Task description:
Where "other" appears in a line of the entries below, that line should be copied.
BEGIN Material shown
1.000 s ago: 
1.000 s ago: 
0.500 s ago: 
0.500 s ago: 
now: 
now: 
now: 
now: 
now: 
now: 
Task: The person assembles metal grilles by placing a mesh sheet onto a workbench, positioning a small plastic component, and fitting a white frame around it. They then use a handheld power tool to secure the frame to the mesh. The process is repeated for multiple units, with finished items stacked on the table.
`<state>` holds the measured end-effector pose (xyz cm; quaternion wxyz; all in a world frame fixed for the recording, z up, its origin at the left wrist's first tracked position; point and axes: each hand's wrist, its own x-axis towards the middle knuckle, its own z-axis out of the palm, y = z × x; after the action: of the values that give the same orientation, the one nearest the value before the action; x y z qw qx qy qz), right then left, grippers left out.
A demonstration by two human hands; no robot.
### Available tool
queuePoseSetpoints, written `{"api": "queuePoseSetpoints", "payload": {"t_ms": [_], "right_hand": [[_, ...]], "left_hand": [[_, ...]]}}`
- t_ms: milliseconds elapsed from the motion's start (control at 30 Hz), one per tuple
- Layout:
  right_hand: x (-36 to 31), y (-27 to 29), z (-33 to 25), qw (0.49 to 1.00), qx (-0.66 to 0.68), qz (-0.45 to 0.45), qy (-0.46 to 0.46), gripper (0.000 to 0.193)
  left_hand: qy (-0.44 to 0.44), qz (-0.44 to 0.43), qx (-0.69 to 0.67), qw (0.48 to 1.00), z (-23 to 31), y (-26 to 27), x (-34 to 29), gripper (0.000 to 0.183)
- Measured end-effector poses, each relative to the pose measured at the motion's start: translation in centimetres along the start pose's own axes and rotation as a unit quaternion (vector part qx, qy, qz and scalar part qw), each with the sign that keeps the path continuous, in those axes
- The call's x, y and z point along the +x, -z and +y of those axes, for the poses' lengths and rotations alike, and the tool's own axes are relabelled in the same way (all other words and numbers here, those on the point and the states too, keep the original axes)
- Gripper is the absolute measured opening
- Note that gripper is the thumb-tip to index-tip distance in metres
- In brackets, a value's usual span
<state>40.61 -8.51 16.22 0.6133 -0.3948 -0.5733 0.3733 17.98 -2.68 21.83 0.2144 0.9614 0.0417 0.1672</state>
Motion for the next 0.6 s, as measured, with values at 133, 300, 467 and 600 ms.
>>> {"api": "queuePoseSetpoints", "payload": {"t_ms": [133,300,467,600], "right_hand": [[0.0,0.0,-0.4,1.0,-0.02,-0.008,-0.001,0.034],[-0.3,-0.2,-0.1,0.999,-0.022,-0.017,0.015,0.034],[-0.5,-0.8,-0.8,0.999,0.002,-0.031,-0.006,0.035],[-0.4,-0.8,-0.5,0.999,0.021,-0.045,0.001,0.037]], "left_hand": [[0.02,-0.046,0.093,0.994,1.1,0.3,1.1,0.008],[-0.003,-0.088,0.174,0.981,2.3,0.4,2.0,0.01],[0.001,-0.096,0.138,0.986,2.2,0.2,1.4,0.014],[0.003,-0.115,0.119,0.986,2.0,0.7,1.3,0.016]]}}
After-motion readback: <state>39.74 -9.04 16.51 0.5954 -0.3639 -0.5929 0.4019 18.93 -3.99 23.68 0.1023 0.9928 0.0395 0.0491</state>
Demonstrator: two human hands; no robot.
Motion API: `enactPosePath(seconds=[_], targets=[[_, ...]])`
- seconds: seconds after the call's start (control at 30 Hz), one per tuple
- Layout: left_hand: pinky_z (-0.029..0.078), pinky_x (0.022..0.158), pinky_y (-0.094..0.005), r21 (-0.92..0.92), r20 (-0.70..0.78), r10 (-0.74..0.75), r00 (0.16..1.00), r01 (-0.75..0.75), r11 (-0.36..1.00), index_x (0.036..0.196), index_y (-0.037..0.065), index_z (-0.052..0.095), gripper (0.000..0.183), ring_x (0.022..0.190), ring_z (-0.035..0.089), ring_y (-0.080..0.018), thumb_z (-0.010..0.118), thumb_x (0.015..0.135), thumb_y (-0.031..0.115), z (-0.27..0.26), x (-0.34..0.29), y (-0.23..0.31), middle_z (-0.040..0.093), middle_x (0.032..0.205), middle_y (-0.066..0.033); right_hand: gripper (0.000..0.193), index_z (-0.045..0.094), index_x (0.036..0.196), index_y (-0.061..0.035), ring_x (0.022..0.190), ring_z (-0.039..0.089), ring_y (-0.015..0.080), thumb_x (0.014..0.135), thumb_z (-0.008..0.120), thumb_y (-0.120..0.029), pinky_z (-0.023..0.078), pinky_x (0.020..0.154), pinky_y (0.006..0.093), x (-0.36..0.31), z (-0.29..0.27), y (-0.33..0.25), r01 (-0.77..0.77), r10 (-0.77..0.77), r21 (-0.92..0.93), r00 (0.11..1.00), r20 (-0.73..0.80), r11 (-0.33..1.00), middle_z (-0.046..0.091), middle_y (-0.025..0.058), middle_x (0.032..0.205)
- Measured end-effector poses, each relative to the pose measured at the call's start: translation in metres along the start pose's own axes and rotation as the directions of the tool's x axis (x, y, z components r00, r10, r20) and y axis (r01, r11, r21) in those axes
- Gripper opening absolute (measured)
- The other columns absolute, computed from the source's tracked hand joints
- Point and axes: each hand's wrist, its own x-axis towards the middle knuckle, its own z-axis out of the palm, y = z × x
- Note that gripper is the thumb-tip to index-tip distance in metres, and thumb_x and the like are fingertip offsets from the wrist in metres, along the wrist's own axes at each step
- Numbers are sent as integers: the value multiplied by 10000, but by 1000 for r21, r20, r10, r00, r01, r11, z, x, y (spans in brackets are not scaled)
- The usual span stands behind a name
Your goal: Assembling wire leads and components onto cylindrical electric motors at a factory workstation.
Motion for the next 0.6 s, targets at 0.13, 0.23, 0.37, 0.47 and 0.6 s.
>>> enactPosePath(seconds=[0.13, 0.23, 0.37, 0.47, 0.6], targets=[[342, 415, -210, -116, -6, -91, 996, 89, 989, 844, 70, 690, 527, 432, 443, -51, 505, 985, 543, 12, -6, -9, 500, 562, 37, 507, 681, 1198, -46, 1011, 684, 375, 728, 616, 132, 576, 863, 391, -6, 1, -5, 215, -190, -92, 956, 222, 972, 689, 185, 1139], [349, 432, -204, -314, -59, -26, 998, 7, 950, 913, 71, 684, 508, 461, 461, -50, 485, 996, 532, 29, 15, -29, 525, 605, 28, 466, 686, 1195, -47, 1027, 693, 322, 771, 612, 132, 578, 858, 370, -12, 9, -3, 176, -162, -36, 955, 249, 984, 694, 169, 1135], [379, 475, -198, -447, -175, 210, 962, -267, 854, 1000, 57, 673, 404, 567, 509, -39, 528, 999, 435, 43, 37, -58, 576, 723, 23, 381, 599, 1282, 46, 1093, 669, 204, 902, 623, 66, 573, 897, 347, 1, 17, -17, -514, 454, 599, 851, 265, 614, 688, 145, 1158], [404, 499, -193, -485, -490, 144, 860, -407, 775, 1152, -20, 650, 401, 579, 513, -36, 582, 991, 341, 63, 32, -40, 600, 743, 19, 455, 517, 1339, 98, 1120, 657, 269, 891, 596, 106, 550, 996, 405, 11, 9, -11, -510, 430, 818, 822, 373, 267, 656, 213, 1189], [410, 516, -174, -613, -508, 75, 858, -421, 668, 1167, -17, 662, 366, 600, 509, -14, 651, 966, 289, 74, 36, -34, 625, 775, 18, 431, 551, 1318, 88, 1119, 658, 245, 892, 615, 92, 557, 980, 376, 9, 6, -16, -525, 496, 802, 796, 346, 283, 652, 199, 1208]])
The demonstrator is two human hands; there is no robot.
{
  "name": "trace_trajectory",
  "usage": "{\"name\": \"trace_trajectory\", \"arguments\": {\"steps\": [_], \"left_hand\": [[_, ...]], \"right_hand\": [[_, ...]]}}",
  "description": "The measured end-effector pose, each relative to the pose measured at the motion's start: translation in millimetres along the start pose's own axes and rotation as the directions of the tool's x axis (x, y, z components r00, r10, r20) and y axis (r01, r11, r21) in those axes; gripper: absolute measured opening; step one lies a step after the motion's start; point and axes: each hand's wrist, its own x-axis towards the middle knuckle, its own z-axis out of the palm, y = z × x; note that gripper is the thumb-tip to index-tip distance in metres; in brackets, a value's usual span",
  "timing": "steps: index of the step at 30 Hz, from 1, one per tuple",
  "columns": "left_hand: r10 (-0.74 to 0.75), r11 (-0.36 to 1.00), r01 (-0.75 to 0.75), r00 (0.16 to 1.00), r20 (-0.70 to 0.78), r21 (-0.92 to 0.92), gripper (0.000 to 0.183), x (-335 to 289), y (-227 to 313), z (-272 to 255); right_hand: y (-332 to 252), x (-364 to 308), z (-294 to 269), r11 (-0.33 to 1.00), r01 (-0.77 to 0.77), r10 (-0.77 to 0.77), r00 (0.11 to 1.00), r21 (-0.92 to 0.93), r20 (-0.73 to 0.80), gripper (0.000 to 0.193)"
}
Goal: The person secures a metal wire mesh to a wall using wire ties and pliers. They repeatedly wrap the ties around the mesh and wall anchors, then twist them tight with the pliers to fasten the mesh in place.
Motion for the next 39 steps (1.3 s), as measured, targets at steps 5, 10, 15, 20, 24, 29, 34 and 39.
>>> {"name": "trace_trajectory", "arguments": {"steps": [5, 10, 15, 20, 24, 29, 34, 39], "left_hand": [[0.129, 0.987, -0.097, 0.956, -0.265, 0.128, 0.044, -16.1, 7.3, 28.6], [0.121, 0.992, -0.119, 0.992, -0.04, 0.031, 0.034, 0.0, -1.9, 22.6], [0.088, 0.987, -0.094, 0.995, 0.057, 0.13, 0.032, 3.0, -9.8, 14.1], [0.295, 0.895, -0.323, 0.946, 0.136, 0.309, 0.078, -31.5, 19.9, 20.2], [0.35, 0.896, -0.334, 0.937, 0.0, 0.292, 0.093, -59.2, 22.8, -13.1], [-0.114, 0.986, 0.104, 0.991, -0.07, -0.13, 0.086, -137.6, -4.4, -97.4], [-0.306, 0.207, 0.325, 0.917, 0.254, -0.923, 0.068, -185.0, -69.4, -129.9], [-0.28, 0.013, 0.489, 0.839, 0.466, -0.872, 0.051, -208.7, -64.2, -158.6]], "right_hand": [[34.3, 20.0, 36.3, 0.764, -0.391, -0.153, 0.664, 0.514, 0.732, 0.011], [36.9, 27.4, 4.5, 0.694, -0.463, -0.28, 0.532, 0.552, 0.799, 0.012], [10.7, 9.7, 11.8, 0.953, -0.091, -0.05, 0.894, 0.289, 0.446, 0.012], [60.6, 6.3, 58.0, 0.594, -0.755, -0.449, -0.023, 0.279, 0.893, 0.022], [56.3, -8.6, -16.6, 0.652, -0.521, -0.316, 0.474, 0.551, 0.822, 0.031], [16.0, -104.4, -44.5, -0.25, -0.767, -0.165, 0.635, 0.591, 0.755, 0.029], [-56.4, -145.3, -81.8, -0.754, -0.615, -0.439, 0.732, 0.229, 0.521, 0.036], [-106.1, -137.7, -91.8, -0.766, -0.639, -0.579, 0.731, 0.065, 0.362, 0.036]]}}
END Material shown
Response to the exercise:
- The call's x, y and z point along the +x, -z and +y of those axes, for the poses' lengths and rotations alike, and the tool's own axes are relabelled in the same way (all other words and numbers here, those on the point and the states too, keep the original axes)
- The other columns absolute, computed from the source's tracked hand joints

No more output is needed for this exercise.